No século XXI, esse presidencialismo de coalizão em que o presidente da República era a maior força foi se degradando. Tanto pela evolução política quanto pela sucessão de eventos que desafiaram o equilíbrio institucional e deram nova forma às relações entre os poderes. Talvez o marco inicial tenha sido o escândalo do mensalão, que terminou em rumorosos julgamentos e prisões. Adiante, tivemos sucessivos episódios políticos significativos. Vale mencionar os seguintes: Lei da Ficha Limpa (2010), protestos em São Paulo (2013), nova lei anticorrupção (2013), Operação Lava-Jato (2014), a criação das emendas orçamentárias impositivas (2015), o fim do financiamento empresarial de campanhas eleitorais (2016) e o chamado “orçamento secreto” (2019).

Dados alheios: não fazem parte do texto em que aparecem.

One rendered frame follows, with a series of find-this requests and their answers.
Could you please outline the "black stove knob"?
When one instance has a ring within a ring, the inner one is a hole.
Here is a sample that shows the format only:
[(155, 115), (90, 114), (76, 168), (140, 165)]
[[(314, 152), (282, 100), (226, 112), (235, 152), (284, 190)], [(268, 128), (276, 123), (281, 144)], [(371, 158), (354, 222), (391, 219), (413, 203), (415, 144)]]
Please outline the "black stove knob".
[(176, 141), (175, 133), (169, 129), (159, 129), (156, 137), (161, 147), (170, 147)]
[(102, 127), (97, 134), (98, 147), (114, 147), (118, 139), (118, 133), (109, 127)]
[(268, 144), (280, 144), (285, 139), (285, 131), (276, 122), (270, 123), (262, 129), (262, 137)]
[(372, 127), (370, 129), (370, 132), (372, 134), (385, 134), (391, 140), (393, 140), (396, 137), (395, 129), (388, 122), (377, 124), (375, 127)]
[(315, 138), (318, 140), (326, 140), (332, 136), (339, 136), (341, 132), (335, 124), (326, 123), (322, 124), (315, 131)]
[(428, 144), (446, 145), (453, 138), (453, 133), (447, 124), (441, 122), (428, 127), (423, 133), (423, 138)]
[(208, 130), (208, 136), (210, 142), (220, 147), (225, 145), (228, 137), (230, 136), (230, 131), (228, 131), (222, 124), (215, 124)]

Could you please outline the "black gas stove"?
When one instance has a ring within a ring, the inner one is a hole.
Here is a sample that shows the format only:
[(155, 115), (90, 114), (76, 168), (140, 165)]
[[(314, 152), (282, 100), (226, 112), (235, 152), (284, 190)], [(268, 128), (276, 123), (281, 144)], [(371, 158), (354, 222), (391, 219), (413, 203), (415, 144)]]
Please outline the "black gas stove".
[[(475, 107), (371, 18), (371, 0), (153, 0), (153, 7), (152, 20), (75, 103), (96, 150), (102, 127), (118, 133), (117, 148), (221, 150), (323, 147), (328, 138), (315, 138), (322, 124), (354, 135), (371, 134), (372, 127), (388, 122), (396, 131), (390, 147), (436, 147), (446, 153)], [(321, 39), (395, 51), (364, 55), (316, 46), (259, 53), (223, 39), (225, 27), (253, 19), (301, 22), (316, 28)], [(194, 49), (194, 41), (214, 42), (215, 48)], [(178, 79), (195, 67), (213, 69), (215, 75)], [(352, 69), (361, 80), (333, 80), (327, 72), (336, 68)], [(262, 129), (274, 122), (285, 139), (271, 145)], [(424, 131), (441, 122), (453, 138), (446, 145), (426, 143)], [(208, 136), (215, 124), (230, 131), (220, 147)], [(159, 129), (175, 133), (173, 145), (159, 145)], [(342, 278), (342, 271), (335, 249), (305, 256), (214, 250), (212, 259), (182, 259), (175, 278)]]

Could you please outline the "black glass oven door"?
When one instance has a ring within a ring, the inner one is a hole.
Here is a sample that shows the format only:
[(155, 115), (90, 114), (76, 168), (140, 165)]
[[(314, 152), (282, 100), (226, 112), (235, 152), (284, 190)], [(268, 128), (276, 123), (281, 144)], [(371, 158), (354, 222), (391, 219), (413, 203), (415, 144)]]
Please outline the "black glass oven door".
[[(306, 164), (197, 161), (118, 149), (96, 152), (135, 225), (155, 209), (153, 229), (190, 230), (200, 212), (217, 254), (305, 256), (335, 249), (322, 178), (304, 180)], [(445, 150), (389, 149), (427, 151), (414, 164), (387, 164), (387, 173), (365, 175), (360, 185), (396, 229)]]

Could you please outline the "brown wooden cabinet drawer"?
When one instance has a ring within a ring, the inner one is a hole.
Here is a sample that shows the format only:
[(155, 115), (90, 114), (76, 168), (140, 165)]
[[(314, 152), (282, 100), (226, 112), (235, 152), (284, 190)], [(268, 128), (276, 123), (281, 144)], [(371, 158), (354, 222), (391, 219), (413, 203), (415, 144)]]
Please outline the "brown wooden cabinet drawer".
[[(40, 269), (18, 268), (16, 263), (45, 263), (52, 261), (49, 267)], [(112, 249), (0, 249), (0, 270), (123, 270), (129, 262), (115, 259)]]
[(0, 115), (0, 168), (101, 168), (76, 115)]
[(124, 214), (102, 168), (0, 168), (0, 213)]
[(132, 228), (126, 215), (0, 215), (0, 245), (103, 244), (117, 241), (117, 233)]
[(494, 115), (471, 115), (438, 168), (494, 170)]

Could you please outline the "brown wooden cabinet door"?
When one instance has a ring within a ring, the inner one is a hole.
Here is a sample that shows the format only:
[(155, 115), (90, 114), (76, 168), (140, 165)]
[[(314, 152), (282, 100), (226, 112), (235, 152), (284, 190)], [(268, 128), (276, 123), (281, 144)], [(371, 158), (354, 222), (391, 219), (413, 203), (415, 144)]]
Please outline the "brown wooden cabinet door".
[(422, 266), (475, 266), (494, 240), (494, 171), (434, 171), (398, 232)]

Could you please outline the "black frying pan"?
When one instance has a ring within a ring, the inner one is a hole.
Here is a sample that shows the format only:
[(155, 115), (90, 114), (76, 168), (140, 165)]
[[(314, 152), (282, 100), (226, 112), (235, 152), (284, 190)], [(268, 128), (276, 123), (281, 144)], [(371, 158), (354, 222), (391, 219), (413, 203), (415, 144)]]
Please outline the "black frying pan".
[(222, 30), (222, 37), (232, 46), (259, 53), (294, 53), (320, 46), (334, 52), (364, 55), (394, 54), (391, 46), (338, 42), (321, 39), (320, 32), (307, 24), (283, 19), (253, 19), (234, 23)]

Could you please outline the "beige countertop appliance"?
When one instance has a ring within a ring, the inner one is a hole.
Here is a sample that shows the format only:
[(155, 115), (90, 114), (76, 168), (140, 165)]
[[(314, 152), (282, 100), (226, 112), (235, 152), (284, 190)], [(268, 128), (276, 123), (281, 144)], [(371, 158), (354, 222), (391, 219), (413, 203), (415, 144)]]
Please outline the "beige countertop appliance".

A criação de maiorias, antes tarefa exclusiva do presidente, passou a ser operada a partir do Congresso, sob os comandos de Eduardo Cunha e Renan Calheiros e reforçada sucessivamente com Rodrigo Maia, Davi Alcolumbre, Arthur Lira e Rodrigo Pacheco. O eixo do poder prosseguiu ligando os três poderes da República, mas a força do Legislativo e do Judiciário foi aumentando em detrimento das autonomias da Presidência da República. O modelo de governança política passou a ser um semipresidencialismo em que o chefe do Executivo se submete à palavra final em questões críticas aos demais poderes. Tanto que recentemente — e como ocorrera no governo Jair Bolsonaro — as propostas do Palácio do Planalto não são necessariamente aprovadas em seus termos originais.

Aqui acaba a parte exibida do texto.